One can go their to read my comments (which included the closing of adoption serviced, btw).
Speaking as a pro-lifer here, I see no difference between an abortion and a woman sticking her five month old in the oven and turning it on at 500* F. Murder is murder, regardless of whether the person is born or pre-born.
As to the effect on the Catholic Church, I question, first, whether this will survive judicial scrutiny. It infringes on the religious rights of the Catholic Church, and not in any mean way. I suspect it will not stand in the Courts. Second, if we are to so lightly burden the Roman Catholics in this manner, what is to stop, say, San Francisco from barring Jewish parents from circumcising their children, or the federal government from requiring women to keep their heads uncovered in their passport photos?

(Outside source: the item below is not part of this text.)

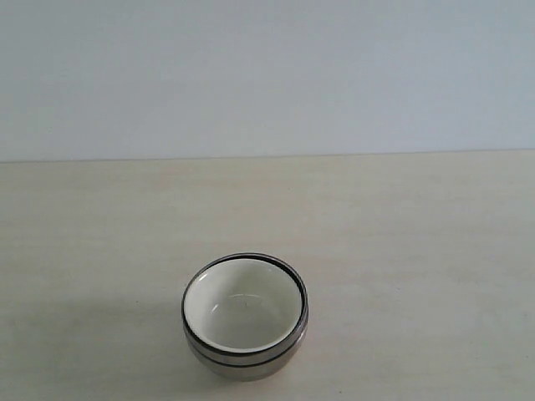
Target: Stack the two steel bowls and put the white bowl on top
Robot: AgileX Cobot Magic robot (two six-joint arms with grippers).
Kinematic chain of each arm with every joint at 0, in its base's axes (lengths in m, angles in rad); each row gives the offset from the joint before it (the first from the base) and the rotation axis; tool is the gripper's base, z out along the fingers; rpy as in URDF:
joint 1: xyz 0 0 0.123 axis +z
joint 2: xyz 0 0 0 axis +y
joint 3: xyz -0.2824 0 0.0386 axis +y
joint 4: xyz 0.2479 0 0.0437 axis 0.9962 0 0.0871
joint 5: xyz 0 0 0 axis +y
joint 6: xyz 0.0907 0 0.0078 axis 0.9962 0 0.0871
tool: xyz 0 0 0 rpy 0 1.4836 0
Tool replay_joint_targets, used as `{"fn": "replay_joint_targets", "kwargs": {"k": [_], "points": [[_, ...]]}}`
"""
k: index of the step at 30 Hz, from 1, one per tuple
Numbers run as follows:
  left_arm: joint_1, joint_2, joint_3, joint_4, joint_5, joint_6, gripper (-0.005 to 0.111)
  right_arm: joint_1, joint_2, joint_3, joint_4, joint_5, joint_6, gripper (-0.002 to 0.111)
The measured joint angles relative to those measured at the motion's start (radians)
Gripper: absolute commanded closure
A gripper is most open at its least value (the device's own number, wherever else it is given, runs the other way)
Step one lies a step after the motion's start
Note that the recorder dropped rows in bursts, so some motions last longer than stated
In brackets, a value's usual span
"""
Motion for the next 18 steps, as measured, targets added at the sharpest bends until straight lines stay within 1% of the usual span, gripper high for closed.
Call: {"fn": "replay_joint_targets", "kwargs": {"k": [2,4,10,13,18], "points": [[0.000,0.000,0.000,0.000,0.000,0.000,0.074,0.000,0.000,0.023,-0.023,0.011,0.021,0.108],[0.000,0.000,0.000,0.000,0.000,0.000,0.074,0.000,0.000,0.029,-0.097,0.031,0.058,0.108],[0.000,0.000,0.000,0.000,0.000,0.000,0.074,0.000,0.000,0.029,-0.408,0.113,0.245,0.108],[0.000,0.000,0.000,0.000,0.000,0.000,0.074,0.000,0.000,0.029,-0.472,0.164,0.299,0.108],[0.000,0.000,0.000,0.000,0.000,0.000,0.074,0.000,0.000,0.029,-0.495,0.286,0.321,0.108]]}}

PJB, troll much? If you don’t want an abortion don’t have one. Otherwise mind your own business.
Z, I happen to be pro-choice, but PJB is no troll. His views are strong but he has a right to them, although I don’t like the graphic distortion comparison.
Dd, I am referring only to the post at hand. “Graphic distortion” indeed.
PJBFan says:
FEBRUARY 7, 2012 AT 10:34 PM
You are obviously ignorant of what a woman goes through when in this type of crisis.
Every woman I’ve talked to in the throes of this decision is as “pro life,” using your choice of words, as anyone, including yourself. The life she’s trying to save is her own, whether it’s physical, emotional or other.
You obviously also believe that personal autonomy is not something that women deserve.
I talk about the subject at length in my book, because I know it first hand.
Z, because you disagree with a comment it is trolling?